Sitting on the stage of the Beehive theatrette yesterday, Dame Margaret conveyed her usual presence and charisma of someone who has spent their working life marooned in the public service typing pool.
However, the now-retired departmental chief executive was always too sharp, too shrewd and too darn tough to have to worry about image. If anyone was going to lift the lid on the the police's handling of sexual misconduct in its ranks over a 26-year period, this former senior state servant would.
Yesterday she delivered. With Dame Margaret sitting alongside Prime Minister Helen Clark and Police Minister Annette King, it was difficult to envisage a more formidable female troika.
Dame Margaret read a statement and then - ever the non-political servant of her political masters - refused to answer questions on the grounds that the commission had been wound up. As she said, her report spoke for itself.
Helen Clark and Annette King were uncompromising in demanding the police get their house in order.
But they had to be careful not to be seen further undermining public confidence in the force when it is their job to restore it.
So Helen Clark found other ways of conveying her feelings about the "disgraceful" conduct exposed in Dame Margaret's report.
She acknowledged the "courage" of Louise Nicholas and Judith Garrett, the two women whose complaints were the catalyst for the inquiry. It was a way of saying the report provided some belated vindication for the pair making their complaints.
The Prime Minister also confirmed what had long been suspected - that she blocked Clint Rickards' promotion to deputy commissioner level after becoming aware of allegations of sexual misconduct on his part.

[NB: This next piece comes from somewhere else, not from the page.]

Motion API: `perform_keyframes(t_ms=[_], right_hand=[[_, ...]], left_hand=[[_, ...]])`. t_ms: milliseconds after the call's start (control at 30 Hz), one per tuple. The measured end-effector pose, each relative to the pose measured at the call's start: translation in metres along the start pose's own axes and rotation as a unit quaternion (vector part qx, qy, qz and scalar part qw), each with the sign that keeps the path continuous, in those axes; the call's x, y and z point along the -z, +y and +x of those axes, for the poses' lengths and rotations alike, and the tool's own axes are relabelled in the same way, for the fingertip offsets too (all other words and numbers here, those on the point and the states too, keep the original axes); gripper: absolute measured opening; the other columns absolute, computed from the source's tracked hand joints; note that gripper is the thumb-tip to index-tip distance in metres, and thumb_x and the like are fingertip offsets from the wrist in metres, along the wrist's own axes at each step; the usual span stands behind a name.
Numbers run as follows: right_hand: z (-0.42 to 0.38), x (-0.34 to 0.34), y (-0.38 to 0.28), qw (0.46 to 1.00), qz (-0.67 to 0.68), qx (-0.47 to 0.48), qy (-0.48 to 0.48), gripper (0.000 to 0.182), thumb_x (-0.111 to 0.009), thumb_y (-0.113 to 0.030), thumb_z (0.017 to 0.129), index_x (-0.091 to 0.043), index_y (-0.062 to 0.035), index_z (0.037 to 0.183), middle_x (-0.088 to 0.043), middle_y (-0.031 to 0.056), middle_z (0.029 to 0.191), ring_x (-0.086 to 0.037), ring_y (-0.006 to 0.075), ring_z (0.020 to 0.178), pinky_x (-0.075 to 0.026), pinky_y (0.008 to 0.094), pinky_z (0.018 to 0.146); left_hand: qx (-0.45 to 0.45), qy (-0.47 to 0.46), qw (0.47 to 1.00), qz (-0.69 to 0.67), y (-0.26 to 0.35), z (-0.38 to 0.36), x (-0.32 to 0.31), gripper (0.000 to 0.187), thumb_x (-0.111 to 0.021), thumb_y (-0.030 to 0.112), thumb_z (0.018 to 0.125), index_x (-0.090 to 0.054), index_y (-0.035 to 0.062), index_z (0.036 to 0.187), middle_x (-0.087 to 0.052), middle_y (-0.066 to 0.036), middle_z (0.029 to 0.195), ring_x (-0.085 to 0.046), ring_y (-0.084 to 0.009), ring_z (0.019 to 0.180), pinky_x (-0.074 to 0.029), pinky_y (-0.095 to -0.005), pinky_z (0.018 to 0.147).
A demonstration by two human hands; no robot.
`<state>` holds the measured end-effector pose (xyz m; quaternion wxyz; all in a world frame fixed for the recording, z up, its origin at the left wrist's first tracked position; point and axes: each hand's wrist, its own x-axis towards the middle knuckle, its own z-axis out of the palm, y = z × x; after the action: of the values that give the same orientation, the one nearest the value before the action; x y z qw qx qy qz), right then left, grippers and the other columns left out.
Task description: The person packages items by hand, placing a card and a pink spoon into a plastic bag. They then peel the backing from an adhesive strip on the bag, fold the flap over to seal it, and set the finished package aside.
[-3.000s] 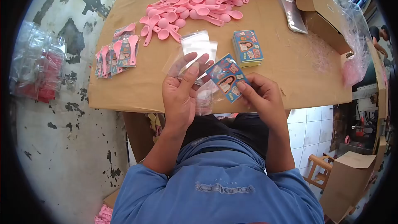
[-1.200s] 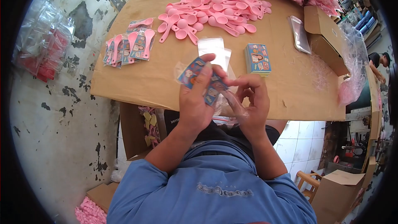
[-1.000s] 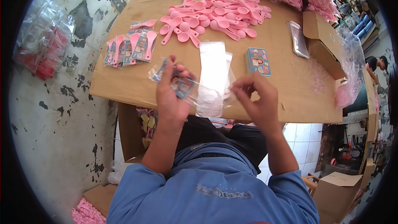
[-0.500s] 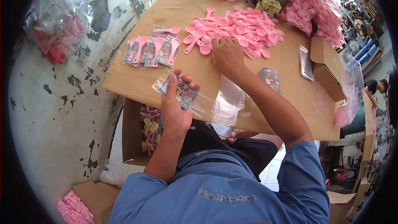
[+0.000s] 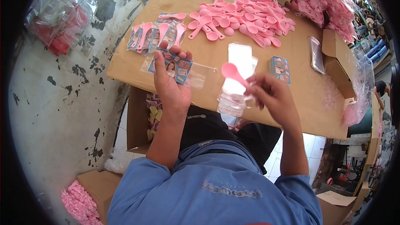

After a couple of weeks of Labour being smacked around over smacking, the smack of firm government could be heard resounding all the way up Wellington's Molesworth Street from the Beehive to police national headquarters.
The Commissioner of Police, Howard Broad, got the message, "unreservedly and unequivocally" apologising to women caught up in the sexual misconduct of police officers.
It might have been the day for apologies elsewhere in the law and order branch of the public service.
By coincidence, killer Graeme Burton was sentenced in the Wellington High Court to preventive detention which will see him serving a minimum 26 years in jail.
Case closed, the Corrections Department remained silent, however.